More than ever before, the 2016 election campaign is exposing the bankruptcy of ideas of Zambia’s petty bourgeois democracy. Political aspirants continue to subject the Zambian masses to never ending promises of “development”.
Yet this cohort of neo-liberal politicians is far detached from the real needs and aspirations of the masses. It is political elite not primed to serve the masses, but rather itself through corruption, patronage and outright fraud.
The masses, as voters, are being lured with empty and outrageous promises of a better life. However, after 25 years of such promises, voter cynicism is creeping into our country. The voters know very well that they are being lied to. Rallies are therefore being attended for the sake of entertainment – if not to benefit from the hand-outs being dished out by the politicians.
In turn, the politicians seem to know this fact and have reduced their campaigns to sloganeering and to platforms for dishing out cash, food items and other material gratifications to those attending. The hurriedly put together party manifestoes are not providing the required campaign narrative. Most candidates have not even read their respective party manifestoes. The fallacy of petty bourgeois democracy in an impoverished society like ours cannot be more explicit and clearer than this.
My interactions with communities on the Copperbelt, North-Western and Western provinces over the past weeks all point to similar patterns. The Zambian masses are not getting answers as to how macro-economic stability will be attained, how poverty and hunger will be eradicated, how the polarisation of our society will be reversed and violence stopped. They are not even getting answers as to what the pending referendum is all about – let alone what the respective political aspirants are recommending! In other words, the campaigns are shallow and superficial.

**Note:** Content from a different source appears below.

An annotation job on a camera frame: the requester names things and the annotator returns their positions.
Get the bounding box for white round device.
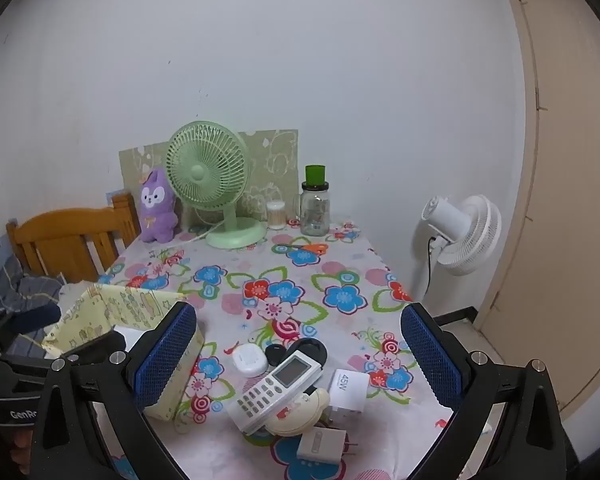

The question is why is this election campaign process this empty in content? The answer is that neo-liberal democracy has failed to deliver in Zambia. The promises and statements provided since 1991 have made their round. They are no longer captivating. They do not give hope and aspiration to the Zambian masses. Hordes of performing artists have to be hired, expensive billboards erected, entertaining adverts produced and every opportunity utilised to capture voter interest. One gets the impression that the election campaigns process has become an extension of the dominant culture of capitalist consumption – it is pure show and drama minus conviction and principles! It is hollow, empty and without substance.